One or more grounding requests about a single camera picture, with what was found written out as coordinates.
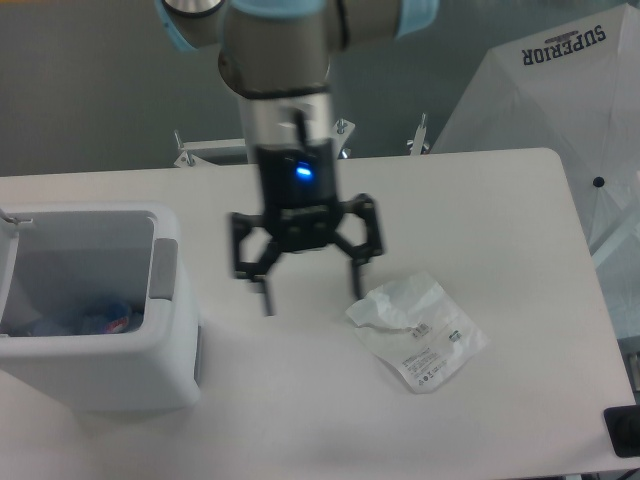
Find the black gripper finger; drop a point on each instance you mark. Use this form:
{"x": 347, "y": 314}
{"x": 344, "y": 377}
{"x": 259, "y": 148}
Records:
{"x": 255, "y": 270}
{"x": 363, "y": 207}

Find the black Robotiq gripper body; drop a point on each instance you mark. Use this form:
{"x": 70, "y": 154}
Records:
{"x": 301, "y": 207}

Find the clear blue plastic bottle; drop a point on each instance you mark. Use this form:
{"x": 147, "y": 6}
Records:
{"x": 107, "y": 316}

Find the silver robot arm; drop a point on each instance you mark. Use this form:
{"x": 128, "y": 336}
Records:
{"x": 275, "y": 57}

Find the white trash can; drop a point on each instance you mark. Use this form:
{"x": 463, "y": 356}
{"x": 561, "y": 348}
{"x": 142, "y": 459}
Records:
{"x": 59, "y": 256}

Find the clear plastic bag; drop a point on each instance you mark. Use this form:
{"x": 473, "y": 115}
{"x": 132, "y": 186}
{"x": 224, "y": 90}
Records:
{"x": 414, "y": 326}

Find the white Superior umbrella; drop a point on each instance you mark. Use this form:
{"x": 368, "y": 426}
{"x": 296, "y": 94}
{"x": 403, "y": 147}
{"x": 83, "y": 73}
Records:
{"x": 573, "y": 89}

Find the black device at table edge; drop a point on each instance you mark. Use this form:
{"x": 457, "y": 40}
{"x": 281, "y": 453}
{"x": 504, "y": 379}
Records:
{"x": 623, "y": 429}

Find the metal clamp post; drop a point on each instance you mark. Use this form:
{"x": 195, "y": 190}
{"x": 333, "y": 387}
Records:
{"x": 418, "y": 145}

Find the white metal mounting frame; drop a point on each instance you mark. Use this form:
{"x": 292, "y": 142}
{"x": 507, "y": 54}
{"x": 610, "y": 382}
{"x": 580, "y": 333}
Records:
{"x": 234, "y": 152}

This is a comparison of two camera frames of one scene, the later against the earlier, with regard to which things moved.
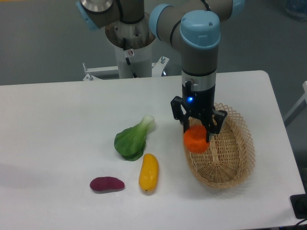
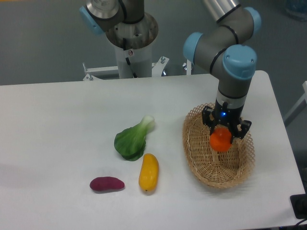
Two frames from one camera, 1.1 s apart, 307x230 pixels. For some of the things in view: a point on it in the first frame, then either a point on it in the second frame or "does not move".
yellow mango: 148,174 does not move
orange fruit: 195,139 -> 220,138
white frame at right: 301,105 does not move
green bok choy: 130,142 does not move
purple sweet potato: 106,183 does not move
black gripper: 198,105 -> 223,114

────

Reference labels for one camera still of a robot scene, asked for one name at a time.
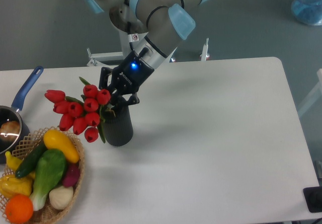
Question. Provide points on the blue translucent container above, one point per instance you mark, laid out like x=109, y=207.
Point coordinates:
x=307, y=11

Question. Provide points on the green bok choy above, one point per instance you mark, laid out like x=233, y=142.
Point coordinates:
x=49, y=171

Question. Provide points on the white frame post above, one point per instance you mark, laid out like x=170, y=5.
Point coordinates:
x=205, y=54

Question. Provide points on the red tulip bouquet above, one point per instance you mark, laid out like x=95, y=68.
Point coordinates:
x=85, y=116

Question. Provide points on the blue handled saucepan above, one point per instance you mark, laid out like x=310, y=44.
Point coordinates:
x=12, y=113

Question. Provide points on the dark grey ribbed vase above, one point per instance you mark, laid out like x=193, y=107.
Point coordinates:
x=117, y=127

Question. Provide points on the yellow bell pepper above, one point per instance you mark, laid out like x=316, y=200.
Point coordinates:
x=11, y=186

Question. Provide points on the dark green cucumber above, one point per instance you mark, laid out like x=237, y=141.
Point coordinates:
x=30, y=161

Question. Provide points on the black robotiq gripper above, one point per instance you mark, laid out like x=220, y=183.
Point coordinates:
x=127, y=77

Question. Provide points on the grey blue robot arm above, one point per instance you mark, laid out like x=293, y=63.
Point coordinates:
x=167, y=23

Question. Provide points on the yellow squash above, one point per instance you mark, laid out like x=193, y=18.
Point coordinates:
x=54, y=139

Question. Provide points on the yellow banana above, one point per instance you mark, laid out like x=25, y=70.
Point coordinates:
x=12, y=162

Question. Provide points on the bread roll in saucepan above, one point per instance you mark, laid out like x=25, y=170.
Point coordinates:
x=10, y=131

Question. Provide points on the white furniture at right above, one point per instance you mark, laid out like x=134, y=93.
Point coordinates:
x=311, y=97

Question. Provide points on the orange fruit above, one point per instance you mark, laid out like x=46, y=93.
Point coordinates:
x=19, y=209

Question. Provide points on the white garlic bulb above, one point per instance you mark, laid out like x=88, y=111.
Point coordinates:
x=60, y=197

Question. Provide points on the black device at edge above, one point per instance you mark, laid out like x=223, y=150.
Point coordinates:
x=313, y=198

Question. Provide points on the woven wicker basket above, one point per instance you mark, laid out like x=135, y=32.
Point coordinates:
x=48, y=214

────

**THE TASK:** Copy out, from the records above, every line that holds the string "orange".

**ANSWER BOX:**
orange fruit: 195,139 -> 220,138
Question. Provide points on the orange fruit above, one point per instance you mark, laid out like x=46, y=93.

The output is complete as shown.